Johnny blinked and swallowed. He looked between the four women surrounding his bed and then at Scott and Murdoch by the window. “Don’t I have a say?”
Beth smiled. “Like most men in my life when they’re sick I’m sure you’ve got a lot to say, Johnny. Fortunately, I’ve got selective hearing.” She leaned forward and patted him on the hand.
Scott held one arm across his chest and the other hand over his mouth, trying desperately not to catch Murdoch’s eye as he did the same. The expression on Johnny’s face was priceless.
The end result was that for the first time in days, Emily spent most of the evening downstairs. She actually appeared to relax. At one point during the evening she suggested relieving Beth, but Katie waved away her concerns. “Mama will just send you back downstairs. Leave her to mother him a bit. Take it from me, she does it exceedingly well. Besides I have news about a certain Jake Telford. Did Teresa tell you that he was rather attentive at the wedding?”
“Oh.” Teresa turned bright red and glanced towards Murdoch and Scott in alarm.
Katie’s eyes danced. With a charm that was impossible to refuse, she smiled over at her hosts. “Would you gentlemen please excuse us for a few minutes? This is women’s talk.” Without waiting for a response, she turned her back and leaned forward, drawing Teresa and Emily into a huddle.
Murdoch chuckled and pushed himself out of his chair. “I think I’ll get some more drinks.”
Scott drained his glass and handed it to his father. Then he took the opportunity to go upstairs to collect a book about bridge building he’d left by his bed. If he was going to supervise the reconstruction of the bridge at Willow Crossing he needed to know the difference between a truss and a stringer. The ladies’ conversation shifted to how many times Jake had asked Teresa to dance before he was out of earshot. By the time he returned it was back to more male-friendly topics and their merriment was equal to the laughter he had heard coming from his brother’s bedroom. Johnny clearly wasn’t finding Beth’s company too hard to bear.
Beth came down an hour later and joined Emily on the sofa. “Asleep. Now my dear, I think it’s your turn. If you’ll excuse me for saying so, you look worn out. Off you go. We’ll work out a roster between us to keep an eye on his lordship.”
“But you’ve come so far. The least I can do is stay up to talk to you on your first night.”
“We’ve plenty of time to get to know each other, and besides, I don’t expect the rest of us will be much later.” Beth put her hand up to cover a yawn, and then checked the watch hanging from her chatelaine. “Dear me, it’s not that late, but I really am tired. I’m not used to all this travelling.”
Emily did as she was told, and as Beth predicted the rest were not far behind. Murdoch headed up to Johnny’s room with the Iliad in hand, and after saying his good nights to the ladies at the bottom of the stairs, Scott went out to check on the night watch before he also turned in. It didn’t take long. These days there was only one man on the roof and two patrolling the grounds around the hacienda and yard; there had been nothing more frightening than a fox in the henhouse for months. Scott prayed it would stay that way, at least for the duration of the Eliots’ visit.
He was heading back inside when he saw movement amongst the trees at the south end of the patio. Curious, he went to investigate. “I thought you’d gone to bed.”
“Soon. I’m not as tired as Mama, more in need of stretching my legs and a little fresh air.”
“A stagecoach journey will do that to you.” Scott leaned against a pillar and watched Katie glide between the trees like a dryad in the moonlight.
“They certainly weren’t blessed with a lot of space, and there must, I fear, be a water shortage in California, judging by some of our fellow passengers.” Katie’s eyes twinkled. She took a deep breath and gazed up into a starry sky. “The air here is amazingly fresh and clear.
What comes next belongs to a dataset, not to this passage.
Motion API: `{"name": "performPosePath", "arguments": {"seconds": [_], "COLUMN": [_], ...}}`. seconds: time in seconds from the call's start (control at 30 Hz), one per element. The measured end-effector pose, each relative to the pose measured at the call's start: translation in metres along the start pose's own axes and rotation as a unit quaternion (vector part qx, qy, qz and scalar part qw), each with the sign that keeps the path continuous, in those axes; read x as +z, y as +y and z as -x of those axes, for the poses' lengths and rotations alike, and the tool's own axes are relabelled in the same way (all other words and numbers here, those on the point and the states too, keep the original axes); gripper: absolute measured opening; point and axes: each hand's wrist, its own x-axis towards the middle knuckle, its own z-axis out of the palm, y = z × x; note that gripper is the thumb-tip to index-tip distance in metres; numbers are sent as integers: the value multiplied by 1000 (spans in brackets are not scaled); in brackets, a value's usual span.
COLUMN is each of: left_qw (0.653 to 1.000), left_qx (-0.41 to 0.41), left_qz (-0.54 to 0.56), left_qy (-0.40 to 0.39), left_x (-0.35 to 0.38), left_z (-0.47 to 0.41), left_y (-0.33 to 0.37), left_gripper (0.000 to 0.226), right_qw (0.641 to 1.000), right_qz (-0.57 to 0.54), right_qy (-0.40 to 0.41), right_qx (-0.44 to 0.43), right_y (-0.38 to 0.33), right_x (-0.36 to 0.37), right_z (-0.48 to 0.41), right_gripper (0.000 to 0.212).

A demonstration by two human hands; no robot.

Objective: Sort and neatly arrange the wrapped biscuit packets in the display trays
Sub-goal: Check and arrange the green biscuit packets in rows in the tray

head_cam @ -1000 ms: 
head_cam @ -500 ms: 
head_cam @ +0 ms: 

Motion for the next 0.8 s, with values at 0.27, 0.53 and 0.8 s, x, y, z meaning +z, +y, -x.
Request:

I feel like I could reach up and touch the constellations.”
“It’s the lack of other light. In the city the street lamps somehow make the stars seem less vibrant.”
“Speaking of vibrancy, Johnny is definitely not looking like he did in San Francisco. He’s so frail and those bruises.” The wonder on Katie’s face switched to concern. “He must be hurting a lot. I’m sure I saw him wince when I sat on the end of his bed. Didn’t the doctor give him something for the pain?”
“Laudanum, but Johnny refuses to take much of it.” Scott hooked his thumb into his belt and kicked at the ground. “He’s past the stage we can force him.”
“Well, I suppose that’s good news, but I can’t believe one bullet in his shoulder could have made him so unwell. What kind of place is this that men take guns to business meetings anyway?”
Scott chose not to answer that last question, but Katie’s distress forced him to reveal more of the story. “We didn’t want to alarm you and your mother more than necessary. Johnny was beaten up a few days before he was shot. We—“
“What do you mean? Why? I thought Murdoch said he was injured when Emily’s brother and his business partner started fighting.”
“He was—mostly. It’s complicated. Glen Rust didn’t approve of his sister’s choice of husband. When he couldn’t persuade Emily to break off their engagement, he tried to scare Johnny off. We think his rib was cracked by the thugs Rust hired, and later when Collier fell on top of him the bone broke completely and was shoved inwards.”
“My goodness, Johnny must have been in agony. But I don’t understand why Mr Rust would go to such lengths. Surely he knew Johnny had given up his life as a shootist and as part owner of the ranch he had a real future to offer Emily. Why was he so against them being together?”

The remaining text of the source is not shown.